▸ Work request: From the first line through the one containing "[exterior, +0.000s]", restate the listing word for word, and give no other lines.

◆ ◆ ◆ ◆

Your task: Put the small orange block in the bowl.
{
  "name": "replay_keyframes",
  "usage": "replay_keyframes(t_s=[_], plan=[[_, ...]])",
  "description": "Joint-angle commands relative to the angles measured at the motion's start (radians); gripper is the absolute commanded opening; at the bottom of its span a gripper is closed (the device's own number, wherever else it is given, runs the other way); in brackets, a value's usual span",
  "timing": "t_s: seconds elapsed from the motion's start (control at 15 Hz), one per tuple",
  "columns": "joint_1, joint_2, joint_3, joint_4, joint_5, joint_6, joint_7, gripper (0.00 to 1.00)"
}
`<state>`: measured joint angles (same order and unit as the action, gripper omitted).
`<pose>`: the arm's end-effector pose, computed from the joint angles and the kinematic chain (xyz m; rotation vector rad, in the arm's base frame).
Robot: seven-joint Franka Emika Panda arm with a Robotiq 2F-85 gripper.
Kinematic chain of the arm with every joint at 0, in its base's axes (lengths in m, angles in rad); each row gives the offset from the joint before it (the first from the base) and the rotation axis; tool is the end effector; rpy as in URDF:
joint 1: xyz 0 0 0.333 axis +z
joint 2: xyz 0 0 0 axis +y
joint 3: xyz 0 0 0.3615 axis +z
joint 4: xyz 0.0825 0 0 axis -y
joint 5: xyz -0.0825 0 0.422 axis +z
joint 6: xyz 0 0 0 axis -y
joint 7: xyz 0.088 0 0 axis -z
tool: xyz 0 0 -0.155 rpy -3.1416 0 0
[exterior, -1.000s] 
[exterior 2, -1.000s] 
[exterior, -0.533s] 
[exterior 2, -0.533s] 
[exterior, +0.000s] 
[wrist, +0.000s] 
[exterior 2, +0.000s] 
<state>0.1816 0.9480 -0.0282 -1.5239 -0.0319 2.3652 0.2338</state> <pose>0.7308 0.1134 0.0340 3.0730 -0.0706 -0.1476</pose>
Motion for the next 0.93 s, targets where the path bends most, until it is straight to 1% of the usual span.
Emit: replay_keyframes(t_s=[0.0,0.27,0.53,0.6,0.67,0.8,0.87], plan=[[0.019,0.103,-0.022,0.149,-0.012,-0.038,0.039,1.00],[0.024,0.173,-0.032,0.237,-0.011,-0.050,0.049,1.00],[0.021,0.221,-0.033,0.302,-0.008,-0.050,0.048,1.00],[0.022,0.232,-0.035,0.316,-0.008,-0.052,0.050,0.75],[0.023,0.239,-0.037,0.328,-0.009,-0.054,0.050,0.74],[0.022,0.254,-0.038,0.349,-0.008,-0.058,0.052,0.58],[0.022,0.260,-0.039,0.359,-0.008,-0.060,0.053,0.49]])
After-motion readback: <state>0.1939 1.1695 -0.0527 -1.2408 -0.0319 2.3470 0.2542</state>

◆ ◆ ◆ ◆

▸ Solution to the problem:
Your task: Put the small orange block in the bowl.
{
  "name": "replay_keyframes",
  "usage": "replay_keyframes(t_s=[_], plan=[[_, ...]])",
  "description": "Joint-angle commands relative to the angles measured at the motion's start (radians); gripper is the absolute commanded opening; at the bottom of its span a gripper is closed (the device's own number, wherever else it is given, runs the other way); in brackets, a value's usual span",
  "timing": "t_s: seconds elapsed from the motion's start (control at 15 Hz), one per tuple",
  "columns": "joint_1, joint_2, joint_3, joint_4, joint_5, joint_6, joint_7, gripper (0.00 to 1.00)"
}
`<state>`: measured joint angles (same order and unit as the action, gripper omitted).
`<pose>`: the arm's end-effector pose, computed from the joint angles and the kinematic chain (xyz m; rotation vector rad, in the arm's base frame).
Robot: seven-joint Franka Emika Panda arm with a Robotiq 2F-85 gripper.
Kinematic chain of the arm with every joint at 0, in its base's axes (lengths in m, angles in rad); each row gives the offset from the joint before it (the first from the base) and the rotation axis; tool is the end effector; rpy as in URDF:
joint 1: xyz 0 0 0.333 axis +z
joint 2: xyz 0 0 0 axis +y
joint 3: xyz 0 0 0.3615 axis +z
joint 4: xyz 0.0825 0 0 axis -y
joint 5: xyz -0.0825 0 0.422 axis +z
joint 6: xyz 0 0 0 axis -y
joint 7: xyz 0.088 0 0 axis -z
tool: xyz 0 0 -0.155 rpy -3.1416 0 0
[exterior, -1.000s] 
[exterior 2, -1.000s] 
[exterior, -0.533s] 
[exterior 2, -0.533s] 
[exterior, +0.000s] 

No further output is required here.